Here is part of my code:
# Function
def featurize(tokens_kv, dictionary):
"""
:param tokens_kv: list of tuples of the form (word, tf-idf score)
:param dictionary: list of n words
:return: sparse_vector of size n
"""
# MUST sort tokens_kv by key
tokens_kv = collections.OrderedDict(sorted(tokens_kv.items()))

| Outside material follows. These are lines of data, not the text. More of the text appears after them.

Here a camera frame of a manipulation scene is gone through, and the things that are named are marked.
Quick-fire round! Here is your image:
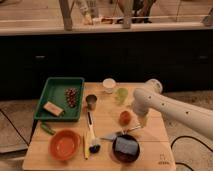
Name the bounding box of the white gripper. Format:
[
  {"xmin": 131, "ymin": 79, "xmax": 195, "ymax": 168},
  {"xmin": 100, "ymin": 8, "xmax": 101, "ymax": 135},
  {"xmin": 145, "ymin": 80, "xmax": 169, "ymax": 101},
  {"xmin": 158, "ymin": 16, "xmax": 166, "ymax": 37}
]
[{"xmin": 131, "ymin": 100, "xmax": 149, "ymax": 127}]

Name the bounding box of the red apple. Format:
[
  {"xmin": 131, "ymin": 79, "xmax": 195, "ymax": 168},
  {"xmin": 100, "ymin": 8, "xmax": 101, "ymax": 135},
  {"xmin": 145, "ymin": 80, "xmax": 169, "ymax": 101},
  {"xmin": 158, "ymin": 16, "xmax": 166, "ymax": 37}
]
[{"xmin": 119, "ymin": 111, "xmax": 131, "ymax": 126}]

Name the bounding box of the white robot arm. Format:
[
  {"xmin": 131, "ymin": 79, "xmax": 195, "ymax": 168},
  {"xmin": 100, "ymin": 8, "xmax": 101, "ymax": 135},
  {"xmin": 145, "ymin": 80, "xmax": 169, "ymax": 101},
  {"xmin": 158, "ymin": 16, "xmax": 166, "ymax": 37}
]
[{"xmin": 132, "ymin": 79, "xmax": 213, "ymax": 140}]

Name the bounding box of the translucent green cup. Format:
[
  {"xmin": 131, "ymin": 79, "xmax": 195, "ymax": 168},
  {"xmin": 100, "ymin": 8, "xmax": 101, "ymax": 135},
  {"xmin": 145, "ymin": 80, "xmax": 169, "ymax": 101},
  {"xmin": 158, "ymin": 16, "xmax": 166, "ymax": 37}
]
[{"xmin": 116, "ymin": 88, "xmax": 128, "ymax": 104}]

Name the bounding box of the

vector_size = len(dictionary)
non_zero_indexes = []
index_tfidf_values = []
for key, value in tokens_kv.iteritems():
index = 0
for word in dictionary:
if key == word:
non_zero_indexes.append(index)
index_tfidf_values.append(value)
index += 1
print non_zero_indexes
print index_tfidf_values
return SparseVector(vector_size, non_zero_indexes, index_tfidf_values)
# Feature Extraction
Training_Set_Vectors = (TFsIDFs_Vector_Weights_RDDs
.map(lambda (tokens): featurize(tokens, Dictionary_BV.value))
.cache())
... and labels is just a list of 1s and 0s. I understand that I may need to somehow use labeledpoint somehow but I am confused a to how... RDDs are not a list while labels is a list am hoping for something as simple as coming up with a way to create labeledpoint objets[i] combining sparse-vectors[i],corresponding-labels[i] respective values... any ideas?
I was able to solve this by first collecting the SparseVectors RDDs - effectively converting them to a list. Then, I run a function that constructed a list of labelledpoint objects:
def final_form_4_training(SVs, labels):
"""
:param SVs: List of Sparse vectors.
:param labels: List of labels
:return: list of labeledpoint objects
"""
to_train = []
for i in range(len(labels)):
to_train.append(LabeledPoint(labels[i], SVs[i]))
return to_train
# Feature Extraction
Training_Set_Vectors = (TFsIDFs_Vector_Weights_RDDs
.map(lambda (tokens): featurize(tokens, Dictionary_BV.value))
.collect())
raw_input("Generate the LabeledPoint parameter... ")
labelled_training_set = sc.parallelize(final_form_4_training(Training_Set_Vectors, training_labels))
raw_input("Train the model... ")
model = NaiveBayes.train(labelled_training_set, 1.0)
However, this assumes that the RDDs maintain their order (with which I am not messing with) throughout the process pipeline. I also hate the part where I had to collect everything on the master. Any better ideas?